Accumulate / Prefix Sum / Scan

AcceleratedKernels.accumulate!Function
accumulate!(
    op, v::AbstractArray, backend::Backend=get_backend(v);
    init,
    neutral=GPUArrays.neutral_element(op, eltype(v)),
    dims::Union{Nothing, Int}=nothing,
    inclusive::Bool=true,

    # Algorithm choice
    alg::AccumulateAlgorithm=DecoupledLookback(),

    # GPU settings
    block_size::Int=256,
    temp::Union{Nothing, AbstractArray}=nothing,
    temp_flags::Union{Nothing, AbstractArray}=nothing,
)

accumulate!(
    op, dst::AbstractArray, src::AbstractArray, backend::Backend=get_backend(v);
    init,
    neutral=GPUArrays.neutral_element(op, eltype(dst)),
    dims::Union{Nothing, Int}=nothing,
    inclusive::Bool=true,

    # Algorithm choice
    alg::AccumulateAlgorithm=DecoupledLookback(),

    # GPU settings
    block_size::Int=256,
    temp::Union{Nothing, AbstractArray}=nothing,
    temp_flags::Union{Nothing, AbstractArray}=nothing,
)

Compute accumulated running totals along a sequence by applying a binary operator to all elements up to the current one; often used in GPU programming as a first step in finding / extracting subsets of data.

Other names: prefix sum, thrust::scan, cumulative sum; inclusive (or exclusive) if the first element is included in the accumulation (or not).

For compatibility with the Base.accumulate! function, we provide the two-array interface too, but we do not need the constraint of dst and src being different; to minimise memory use, we recommend using the single-array interface (the first one above).

CPU

The CPU implementation is currently single-threaded; we are waiting on a multithreaded implementation in OhMyThreads.jl (issue).

GPU

For the 1D case (dims=nothing), the alg can be one of the following:

  • DecoupledLookback(): the default algorithm, using opportunistic lookback to reuse earlier blocks' results; requires device-level memory consistency guarantees, which Apple Metal does not provide.
  • ScanPrefixes(): a simpler algorithm that scans the prefixes of each block, with no lookback; it has similar performance as DecoupledLookback() for large block sizes, and small to medium arrays, but poorer scaling for many blocks; there is no performance degradation below block_size^2 elements.

A different, unique algorithm is used for the multi-dimensional case (dims is an integer).

The block_size should be a power of 2 and greater than 0.

The temporaries are only used for the 1D case (dims=nothing): temp stores per-block aggregates; temp_flags is only used for the DecoupledLookback() algorithm for flagging if blocks are ready; they should both have at least (length(v) + 2 * block_size - 1) ÷ (2 * block_size) elements; also, eltype(v) === eltype(temp) is required; the elements in temp_flags can be any integers, but Int8 is used by default to reduce memory usage.

Platform-Specific Notes

On Metal, the alg=ScanPrefixes() algorithm is used by default, as Apple Metal GPUs do not have strong enough memory consistency guarantees for the DecoupledLookback() algorithm - which produces incorrect results about 0.38% of the time (the beauty of parallel algorithms, ey).

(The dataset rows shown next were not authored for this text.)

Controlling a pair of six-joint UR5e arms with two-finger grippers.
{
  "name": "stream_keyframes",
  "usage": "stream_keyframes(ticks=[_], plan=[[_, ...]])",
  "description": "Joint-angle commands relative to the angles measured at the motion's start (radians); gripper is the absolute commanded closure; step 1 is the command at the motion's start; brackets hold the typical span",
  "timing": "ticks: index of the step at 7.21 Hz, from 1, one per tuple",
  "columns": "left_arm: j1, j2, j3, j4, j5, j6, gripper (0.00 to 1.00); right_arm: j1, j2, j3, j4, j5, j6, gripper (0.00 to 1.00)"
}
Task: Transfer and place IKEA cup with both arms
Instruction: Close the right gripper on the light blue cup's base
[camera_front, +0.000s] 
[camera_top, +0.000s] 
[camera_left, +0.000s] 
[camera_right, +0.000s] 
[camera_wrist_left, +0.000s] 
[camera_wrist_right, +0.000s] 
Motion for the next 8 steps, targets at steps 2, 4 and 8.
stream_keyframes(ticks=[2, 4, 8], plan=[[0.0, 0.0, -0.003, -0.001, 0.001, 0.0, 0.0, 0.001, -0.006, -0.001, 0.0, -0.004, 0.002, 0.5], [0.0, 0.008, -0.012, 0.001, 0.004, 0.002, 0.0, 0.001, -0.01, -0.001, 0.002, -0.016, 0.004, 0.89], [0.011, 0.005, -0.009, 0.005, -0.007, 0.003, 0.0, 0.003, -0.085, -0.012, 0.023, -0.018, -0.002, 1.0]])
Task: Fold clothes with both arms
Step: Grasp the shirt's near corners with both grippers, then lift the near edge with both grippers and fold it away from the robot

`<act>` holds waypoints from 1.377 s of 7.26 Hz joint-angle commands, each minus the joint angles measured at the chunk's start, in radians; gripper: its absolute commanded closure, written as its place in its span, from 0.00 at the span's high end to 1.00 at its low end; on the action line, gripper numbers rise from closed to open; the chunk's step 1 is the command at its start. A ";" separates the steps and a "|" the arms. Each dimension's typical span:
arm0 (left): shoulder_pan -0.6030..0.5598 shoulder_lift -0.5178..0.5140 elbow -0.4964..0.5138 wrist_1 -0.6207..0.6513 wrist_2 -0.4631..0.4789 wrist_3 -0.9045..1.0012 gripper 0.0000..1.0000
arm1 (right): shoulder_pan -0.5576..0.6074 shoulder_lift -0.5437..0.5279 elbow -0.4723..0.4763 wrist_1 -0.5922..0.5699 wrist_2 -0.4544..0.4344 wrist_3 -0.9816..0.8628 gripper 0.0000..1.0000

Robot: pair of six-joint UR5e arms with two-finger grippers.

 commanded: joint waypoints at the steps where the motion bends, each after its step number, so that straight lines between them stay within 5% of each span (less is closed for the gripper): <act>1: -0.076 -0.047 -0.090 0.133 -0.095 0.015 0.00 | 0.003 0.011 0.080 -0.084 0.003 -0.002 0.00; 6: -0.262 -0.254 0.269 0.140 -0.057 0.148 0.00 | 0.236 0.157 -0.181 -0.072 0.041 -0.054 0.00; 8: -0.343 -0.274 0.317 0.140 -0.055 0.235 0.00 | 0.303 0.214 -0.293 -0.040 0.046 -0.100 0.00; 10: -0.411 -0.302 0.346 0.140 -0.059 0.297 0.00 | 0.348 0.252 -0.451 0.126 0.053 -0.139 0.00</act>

Also, block_size=1024 is used here by default to reduce the number of coupled lookbacks.

Examples

Example computing an inclusive prefix sum (the typical GPU "scan"):

import AcceleratedKernels as AK
using oneAPI

v = oneAPI.ones(Int32, 100_000)
AK.accumulate!(+, v, init=0)

# Use a different algorithm
AK.accumulate!(+, v, alg=AK.ScanPrefixes())
source
AcceleratedKernels.accumulateFunction
accumulate(
    op, v::AbstractArray, backend::Backend=get_backend(v);
    init,
    neutral=GPUArrays.neutral_element(op, eltype(v)),
    dims::Union{Nothing, Int}=nothing,
    inclusive::Bool=true,

    # Algorithm choice
    alg::AccumulateAlgorithm=DecoupledLookback(),

    # GPU settings
    block_size::Int=256,
    temp::Union{Nothing, AbstractArray}=nothing,
    temp_flags::Union{Nothing, AbstractArray}=nothing,
)

Out-of-place version of accumulate!.

source